Task details.
Reproduce, exactly and in full, the lines from the one with "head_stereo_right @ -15" through the one with "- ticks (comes" in the data below; drop pictures.

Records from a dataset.
* * * * *

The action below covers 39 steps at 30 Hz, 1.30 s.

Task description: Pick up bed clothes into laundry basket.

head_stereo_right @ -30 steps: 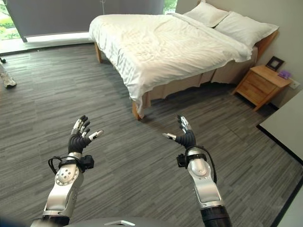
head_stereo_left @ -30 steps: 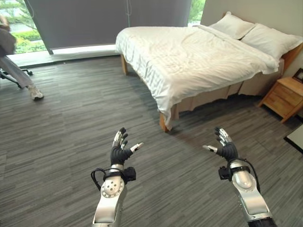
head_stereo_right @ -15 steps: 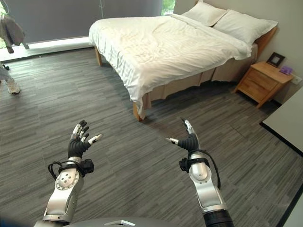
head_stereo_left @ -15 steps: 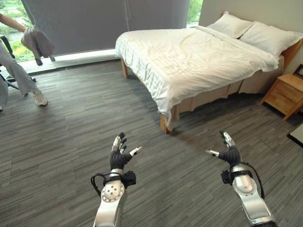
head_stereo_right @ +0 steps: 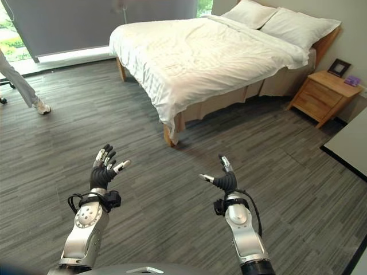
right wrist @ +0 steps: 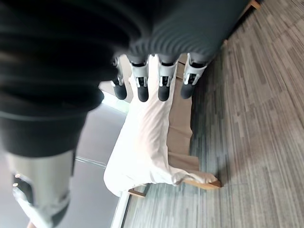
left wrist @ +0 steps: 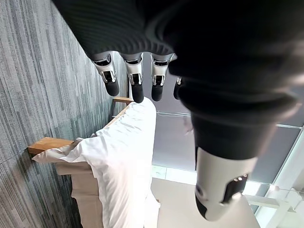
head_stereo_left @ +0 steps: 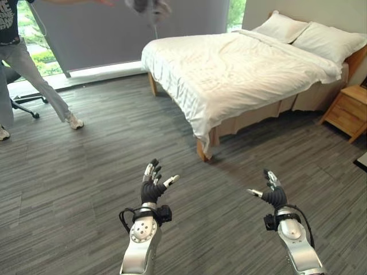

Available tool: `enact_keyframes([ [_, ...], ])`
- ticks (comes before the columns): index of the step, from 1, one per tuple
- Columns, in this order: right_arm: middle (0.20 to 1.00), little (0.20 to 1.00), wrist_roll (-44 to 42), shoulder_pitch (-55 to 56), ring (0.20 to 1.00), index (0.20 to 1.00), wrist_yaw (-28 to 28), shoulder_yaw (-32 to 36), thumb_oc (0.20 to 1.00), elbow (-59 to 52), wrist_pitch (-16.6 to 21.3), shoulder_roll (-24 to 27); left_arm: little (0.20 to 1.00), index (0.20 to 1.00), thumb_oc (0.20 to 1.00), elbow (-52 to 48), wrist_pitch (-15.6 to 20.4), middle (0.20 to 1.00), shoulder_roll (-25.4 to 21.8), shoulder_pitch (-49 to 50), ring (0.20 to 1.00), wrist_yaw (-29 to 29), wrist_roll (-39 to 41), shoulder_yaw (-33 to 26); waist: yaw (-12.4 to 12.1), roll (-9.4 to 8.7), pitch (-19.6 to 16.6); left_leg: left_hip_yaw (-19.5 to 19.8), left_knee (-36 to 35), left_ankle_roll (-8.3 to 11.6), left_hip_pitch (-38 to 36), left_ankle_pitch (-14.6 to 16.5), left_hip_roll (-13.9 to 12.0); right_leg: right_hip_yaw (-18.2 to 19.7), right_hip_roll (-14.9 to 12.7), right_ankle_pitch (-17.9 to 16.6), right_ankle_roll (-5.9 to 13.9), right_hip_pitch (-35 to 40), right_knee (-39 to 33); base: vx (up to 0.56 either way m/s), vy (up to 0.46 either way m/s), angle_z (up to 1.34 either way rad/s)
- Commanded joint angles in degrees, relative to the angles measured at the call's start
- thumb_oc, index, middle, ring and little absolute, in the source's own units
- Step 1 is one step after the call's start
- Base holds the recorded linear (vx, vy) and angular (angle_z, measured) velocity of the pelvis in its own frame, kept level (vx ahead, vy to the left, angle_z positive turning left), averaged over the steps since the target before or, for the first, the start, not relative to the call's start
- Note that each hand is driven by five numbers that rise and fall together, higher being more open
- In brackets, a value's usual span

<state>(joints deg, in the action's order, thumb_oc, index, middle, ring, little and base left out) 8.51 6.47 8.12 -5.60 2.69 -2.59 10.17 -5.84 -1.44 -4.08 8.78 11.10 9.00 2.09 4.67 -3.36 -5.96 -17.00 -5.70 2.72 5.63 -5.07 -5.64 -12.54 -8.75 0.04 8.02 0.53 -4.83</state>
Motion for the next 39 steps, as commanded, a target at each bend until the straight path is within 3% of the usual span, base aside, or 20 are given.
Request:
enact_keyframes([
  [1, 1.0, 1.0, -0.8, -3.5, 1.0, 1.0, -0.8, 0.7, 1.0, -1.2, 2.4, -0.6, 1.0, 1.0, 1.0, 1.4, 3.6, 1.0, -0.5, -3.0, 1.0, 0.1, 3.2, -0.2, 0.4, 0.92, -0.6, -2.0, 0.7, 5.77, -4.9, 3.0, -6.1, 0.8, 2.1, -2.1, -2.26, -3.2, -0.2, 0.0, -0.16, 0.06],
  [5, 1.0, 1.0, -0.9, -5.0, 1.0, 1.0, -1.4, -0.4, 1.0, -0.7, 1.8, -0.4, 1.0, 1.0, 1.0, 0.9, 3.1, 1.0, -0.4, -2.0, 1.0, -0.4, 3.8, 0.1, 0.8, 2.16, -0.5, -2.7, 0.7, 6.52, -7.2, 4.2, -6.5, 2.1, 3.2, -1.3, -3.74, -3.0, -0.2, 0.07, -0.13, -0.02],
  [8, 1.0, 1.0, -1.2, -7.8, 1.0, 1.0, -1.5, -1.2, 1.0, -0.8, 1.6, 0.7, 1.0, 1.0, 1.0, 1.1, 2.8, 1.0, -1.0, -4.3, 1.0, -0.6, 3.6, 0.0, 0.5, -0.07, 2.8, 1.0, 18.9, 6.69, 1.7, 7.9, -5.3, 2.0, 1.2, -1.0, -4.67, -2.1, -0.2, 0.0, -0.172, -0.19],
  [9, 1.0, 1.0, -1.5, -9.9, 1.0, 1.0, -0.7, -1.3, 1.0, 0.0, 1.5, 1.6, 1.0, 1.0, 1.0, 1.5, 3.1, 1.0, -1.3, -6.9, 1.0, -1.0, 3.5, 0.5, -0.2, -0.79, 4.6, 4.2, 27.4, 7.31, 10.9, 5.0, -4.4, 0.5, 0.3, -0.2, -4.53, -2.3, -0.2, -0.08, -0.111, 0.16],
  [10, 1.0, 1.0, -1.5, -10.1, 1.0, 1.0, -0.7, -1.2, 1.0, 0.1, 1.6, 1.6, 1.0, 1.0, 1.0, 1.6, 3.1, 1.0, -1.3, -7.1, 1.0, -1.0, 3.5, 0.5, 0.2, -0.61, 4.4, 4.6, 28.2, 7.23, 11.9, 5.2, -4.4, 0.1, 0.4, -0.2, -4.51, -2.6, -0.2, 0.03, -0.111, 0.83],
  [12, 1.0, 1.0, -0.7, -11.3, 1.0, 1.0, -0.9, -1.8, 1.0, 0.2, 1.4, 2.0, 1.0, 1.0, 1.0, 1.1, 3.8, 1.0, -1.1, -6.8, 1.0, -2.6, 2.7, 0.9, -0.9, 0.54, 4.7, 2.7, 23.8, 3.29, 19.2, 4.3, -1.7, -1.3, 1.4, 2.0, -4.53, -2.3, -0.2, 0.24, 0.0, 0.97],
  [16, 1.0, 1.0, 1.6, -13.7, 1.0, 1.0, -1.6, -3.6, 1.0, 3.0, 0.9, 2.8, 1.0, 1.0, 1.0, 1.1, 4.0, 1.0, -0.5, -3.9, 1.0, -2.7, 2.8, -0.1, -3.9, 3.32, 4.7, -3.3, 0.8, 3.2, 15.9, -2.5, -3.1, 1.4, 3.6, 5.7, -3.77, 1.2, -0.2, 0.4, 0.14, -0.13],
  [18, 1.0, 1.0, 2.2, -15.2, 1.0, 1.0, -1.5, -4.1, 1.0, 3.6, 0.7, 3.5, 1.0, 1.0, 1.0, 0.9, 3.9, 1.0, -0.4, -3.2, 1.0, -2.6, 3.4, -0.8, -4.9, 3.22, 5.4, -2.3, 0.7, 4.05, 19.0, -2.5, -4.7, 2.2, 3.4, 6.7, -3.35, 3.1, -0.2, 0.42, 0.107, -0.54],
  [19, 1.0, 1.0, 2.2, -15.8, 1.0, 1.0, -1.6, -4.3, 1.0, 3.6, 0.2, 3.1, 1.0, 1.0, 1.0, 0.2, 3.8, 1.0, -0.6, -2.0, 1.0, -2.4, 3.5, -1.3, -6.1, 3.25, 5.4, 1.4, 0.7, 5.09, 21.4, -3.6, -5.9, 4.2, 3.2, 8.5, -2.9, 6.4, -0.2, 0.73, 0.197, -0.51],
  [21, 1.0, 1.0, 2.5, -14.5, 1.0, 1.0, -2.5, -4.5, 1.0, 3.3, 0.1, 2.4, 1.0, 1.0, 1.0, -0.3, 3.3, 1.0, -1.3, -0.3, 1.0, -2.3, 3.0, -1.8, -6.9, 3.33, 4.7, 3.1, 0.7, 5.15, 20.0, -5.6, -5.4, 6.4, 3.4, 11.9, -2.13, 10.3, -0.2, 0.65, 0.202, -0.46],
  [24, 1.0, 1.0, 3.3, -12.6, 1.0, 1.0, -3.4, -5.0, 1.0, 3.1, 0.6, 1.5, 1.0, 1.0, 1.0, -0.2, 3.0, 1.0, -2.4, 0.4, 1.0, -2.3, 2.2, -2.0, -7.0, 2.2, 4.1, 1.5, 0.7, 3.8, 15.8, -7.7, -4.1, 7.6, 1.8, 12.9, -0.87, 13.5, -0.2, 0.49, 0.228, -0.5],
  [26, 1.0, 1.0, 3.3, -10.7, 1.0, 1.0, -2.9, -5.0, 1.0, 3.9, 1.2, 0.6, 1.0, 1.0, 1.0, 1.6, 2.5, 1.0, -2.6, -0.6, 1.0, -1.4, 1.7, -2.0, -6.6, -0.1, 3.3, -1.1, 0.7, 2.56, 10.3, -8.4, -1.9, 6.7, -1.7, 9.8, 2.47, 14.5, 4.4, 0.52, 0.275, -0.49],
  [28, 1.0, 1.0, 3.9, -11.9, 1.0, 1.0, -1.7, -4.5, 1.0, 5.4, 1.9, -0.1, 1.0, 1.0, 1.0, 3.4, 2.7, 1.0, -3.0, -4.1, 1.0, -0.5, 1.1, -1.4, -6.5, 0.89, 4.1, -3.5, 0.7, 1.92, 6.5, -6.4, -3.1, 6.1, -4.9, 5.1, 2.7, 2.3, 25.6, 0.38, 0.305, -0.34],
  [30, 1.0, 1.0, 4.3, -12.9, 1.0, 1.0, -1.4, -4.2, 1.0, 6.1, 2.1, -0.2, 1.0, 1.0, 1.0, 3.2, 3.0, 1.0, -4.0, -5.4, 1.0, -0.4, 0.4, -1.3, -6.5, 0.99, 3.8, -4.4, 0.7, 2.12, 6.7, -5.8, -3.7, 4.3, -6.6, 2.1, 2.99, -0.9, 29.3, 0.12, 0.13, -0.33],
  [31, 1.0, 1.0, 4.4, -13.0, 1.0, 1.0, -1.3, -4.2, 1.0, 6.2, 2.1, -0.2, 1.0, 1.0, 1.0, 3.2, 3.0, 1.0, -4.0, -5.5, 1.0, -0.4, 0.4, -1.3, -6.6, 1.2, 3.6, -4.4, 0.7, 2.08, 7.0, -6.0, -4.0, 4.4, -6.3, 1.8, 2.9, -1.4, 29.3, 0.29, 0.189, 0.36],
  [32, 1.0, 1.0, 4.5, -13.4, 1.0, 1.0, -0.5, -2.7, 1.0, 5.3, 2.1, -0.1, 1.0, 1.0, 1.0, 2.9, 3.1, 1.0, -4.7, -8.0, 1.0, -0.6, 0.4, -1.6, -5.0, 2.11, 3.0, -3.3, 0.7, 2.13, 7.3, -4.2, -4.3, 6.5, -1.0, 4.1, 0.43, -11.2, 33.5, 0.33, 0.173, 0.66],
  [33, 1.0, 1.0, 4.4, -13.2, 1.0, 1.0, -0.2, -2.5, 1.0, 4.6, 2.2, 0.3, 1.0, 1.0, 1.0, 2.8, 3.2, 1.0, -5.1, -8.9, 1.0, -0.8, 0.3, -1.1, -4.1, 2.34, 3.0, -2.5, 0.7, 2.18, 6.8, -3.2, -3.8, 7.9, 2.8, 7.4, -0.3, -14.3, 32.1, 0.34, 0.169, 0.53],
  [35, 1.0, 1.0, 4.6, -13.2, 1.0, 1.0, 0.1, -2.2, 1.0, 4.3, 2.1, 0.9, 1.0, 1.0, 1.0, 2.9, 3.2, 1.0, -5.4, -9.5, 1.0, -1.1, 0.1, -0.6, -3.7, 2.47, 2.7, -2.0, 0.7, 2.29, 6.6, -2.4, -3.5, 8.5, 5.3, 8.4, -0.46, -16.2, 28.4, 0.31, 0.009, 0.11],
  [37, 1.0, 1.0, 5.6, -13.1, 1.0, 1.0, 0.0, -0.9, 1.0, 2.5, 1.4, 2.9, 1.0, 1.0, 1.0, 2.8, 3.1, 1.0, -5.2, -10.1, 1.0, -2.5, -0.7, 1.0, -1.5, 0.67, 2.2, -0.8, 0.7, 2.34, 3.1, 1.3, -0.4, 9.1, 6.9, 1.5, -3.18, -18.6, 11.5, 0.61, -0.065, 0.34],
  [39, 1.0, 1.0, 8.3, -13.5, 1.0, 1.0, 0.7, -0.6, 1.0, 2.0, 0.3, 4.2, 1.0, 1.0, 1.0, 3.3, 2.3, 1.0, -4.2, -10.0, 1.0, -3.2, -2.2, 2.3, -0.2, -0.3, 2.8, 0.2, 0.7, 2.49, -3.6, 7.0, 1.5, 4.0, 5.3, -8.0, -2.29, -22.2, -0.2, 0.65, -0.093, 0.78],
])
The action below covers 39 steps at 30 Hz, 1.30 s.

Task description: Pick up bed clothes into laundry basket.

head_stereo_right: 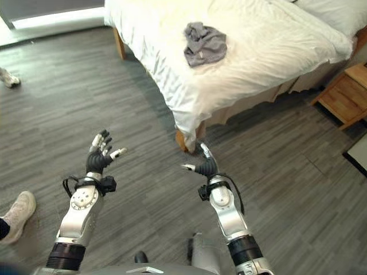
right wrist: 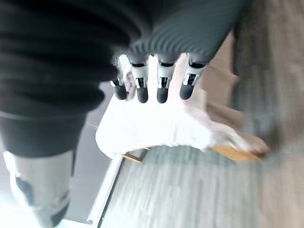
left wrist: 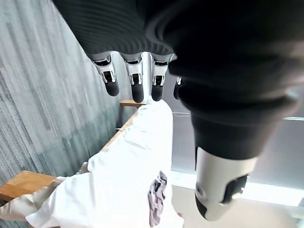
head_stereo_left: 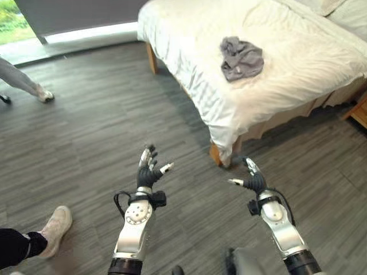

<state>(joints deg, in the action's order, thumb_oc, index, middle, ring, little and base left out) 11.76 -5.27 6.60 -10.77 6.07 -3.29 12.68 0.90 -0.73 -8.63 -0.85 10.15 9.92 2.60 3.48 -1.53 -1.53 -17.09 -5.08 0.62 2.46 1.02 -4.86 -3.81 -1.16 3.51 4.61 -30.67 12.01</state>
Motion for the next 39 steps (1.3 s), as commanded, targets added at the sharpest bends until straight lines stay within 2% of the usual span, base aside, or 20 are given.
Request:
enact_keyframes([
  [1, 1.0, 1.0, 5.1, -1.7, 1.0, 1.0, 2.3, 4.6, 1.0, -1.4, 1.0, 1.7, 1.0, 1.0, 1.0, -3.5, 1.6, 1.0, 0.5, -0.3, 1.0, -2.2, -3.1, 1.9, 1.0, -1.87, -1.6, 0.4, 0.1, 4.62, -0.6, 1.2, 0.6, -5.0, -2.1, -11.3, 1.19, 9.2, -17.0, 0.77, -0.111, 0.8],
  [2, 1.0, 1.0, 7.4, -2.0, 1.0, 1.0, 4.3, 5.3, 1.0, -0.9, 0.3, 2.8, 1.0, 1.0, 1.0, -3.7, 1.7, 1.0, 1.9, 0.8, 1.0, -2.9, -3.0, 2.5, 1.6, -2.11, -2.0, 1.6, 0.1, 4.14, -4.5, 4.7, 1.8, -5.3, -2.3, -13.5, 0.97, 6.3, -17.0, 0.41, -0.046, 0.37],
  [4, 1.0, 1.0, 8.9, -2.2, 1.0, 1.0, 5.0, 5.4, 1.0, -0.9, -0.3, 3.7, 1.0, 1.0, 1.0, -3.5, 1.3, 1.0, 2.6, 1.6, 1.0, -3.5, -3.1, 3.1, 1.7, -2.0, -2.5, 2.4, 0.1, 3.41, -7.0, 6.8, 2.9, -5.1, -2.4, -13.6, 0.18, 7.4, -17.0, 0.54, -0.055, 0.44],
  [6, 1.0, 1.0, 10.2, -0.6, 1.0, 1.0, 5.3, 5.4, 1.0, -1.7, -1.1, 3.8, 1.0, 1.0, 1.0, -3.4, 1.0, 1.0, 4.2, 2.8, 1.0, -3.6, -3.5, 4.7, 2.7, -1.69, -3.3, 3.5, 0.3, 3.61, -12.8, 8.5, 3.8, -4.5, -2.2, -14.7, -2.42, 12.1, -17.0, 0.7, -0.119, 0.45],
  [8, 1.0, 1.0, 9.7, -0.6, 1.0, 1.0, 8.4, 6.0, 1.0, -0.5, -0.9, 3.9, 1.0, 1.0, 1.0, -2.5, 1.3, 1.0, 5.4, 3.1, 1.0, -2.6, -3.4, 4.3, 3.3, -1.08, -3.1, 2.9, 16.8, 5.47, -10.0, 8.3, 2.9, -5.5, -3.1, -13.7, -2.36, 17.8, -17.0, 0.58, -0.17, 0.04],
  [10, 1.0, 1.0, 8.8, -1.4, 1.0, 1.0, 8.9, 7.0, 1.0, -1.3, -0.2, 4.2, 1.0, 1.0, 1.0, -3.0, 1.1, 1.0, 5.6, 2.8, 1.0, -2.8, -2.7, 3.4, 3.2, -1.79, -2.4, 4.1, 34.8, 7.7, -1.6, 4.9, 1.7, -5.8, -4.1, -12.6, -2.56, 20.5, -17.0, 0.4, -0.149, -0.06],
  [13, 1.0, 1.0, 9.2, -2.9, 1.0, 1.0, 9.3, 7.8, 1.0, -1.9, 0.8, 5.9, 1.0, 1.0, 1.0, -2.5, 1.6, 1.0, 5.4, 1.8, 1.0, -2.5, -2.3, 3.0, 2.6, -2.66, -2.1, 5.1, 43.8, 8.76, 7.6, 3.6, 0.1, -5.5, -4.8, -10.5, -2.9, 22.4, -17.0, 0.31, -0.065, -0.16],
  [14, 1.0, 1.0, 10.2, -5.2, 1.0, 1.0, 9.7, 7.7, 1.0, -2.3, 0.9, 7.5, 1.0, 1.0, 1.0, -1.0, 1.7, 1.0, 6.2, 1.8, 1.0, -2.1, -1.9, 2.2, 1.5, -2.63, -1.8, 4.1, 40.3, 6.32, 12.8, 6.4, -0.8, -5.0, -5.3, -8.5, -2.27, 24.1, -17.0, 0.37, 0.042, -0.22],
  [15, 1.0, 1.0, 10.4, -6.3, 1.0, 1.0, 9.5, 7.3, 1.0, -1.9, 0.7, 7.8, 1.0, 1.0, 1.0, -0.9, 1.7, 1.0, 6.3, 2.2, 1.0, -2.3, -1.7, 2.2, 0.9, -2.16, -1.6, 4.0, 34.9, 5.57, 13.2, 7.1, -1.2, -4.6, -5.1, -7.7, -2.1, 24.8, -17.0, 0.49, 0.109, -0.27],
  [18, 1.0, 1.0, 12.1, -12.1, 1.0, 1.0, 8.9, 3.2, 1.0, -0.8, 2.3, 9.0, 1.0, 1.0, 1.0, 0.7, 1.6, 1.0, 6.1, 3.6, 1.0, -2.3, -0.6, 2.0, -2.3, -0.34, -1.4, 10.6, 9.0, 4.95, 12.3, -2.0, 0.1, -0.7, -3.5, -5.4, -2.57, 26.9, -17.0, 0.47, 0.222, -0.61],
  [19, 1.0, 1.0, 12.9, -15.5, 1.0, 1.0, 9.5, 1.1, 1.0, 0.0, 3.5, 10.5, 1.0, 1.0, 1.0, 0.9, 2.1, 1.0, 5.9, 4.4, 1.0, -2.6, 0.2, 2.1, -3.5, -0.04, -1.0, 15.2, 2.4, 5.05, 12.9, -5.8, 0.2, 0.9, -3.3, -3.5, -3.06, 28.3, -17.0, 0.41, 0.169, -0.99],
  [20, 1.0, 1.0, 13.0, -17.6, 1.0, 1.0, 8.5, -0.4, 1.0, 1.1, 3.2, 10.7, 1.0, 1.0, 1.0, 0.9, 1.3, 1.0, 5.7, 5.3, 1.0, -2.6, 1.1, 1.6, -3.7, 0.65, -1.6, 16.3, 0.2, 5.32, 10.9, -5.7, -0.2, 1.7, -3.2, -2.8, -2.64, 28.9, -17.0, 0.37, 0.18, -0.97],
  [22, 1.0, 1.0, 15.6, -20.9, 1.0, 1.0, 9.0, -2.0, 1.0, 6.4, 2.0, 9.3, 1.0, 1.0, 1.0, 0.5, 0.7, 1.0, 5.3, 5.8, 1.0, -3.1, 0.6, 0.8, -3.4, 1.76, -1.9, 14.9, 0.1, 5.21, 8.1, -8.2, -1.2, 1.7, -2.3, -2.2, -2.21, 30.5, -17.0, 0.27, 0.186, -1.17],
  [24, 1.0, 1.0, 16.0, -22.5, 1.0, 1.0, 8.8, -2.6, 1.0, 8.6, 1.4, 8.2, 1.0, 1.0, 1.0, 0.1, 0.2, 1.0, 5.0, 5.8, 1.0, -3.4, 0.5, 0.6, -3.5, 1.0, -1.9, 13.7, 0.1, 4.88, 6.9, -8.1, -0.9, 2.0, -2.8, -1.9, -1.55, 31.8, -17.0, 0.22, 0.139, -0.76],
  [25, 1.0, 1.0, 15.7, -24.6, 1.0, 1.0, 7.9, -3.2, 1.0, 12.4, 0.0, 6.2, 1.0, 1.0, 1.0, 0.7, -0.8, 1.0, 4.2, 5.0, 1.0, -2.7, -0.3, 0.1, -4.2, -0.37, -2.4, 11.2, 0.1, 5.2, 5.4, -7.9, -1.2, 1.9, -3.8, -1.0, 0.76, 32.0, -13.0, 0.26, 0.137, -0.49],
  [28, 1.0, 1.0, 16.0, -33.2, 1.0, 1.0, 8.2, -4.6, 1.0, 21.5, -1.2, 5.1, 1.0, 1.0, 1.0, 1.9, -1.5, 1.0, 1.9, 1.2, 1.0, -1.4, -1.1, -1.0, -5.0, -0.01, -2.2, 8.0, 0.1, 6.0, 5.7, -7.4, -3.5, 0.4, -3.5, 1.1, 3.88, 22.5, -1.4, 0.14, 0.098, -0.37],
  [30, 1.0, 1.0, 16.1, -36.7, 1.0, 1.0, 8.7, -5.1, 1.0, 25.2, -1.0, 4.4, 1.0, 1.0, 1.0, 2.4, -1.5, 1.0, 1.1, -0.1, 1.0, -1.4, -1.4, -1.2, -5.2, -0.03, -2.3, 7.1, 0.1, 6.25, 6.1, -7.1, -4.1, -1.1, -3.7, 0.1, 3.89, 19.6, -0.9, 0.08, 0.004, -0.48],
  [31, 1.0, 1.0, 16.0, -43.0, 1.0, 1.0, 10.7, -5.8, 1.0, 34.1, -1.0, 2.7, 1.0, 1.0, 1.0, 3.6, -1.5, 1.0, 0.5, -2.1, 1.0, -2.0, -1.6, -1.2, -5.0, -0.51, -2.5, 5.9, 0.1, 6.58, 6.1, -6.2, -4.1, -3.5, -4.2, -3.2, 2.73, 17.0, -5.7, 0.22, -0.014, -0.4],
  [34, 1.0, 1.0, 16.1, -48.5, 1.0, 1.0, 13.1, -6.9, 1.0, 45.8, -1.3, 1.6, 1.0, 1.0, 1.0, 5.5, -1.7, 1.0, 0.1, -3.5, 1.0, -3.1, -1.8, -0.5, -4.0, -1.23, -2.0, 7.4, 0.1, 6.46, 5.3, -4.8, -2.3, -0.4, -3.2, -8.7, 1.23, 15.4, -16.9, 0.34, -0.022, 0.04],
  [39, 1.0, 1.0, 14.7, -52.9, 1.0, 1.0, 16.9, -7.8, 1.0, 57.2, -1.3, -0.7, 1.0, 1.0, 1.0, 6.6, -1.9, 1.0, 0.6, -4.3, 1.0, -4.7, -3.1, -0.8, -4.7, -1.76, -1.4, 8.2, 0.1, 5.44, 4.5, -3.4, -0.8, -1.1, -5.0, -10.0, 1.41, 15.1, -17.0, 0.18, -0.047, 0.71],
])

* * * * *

Output of the exercise.
head_stereo_right @ -15 steps: 
head_stereo_left @ -15 steps: 
head_stereo_right @ +0 steps: 
right wrist @ +0 steps: 
left wrist @ +0 steps: 
head_stereo_left @ +0 steps: 

Available tool: `enact_keyframes([ [_, ...], ])`
- ticks (comes before the columns): index of the step, from 1, one per tuple

The required output has been supplied.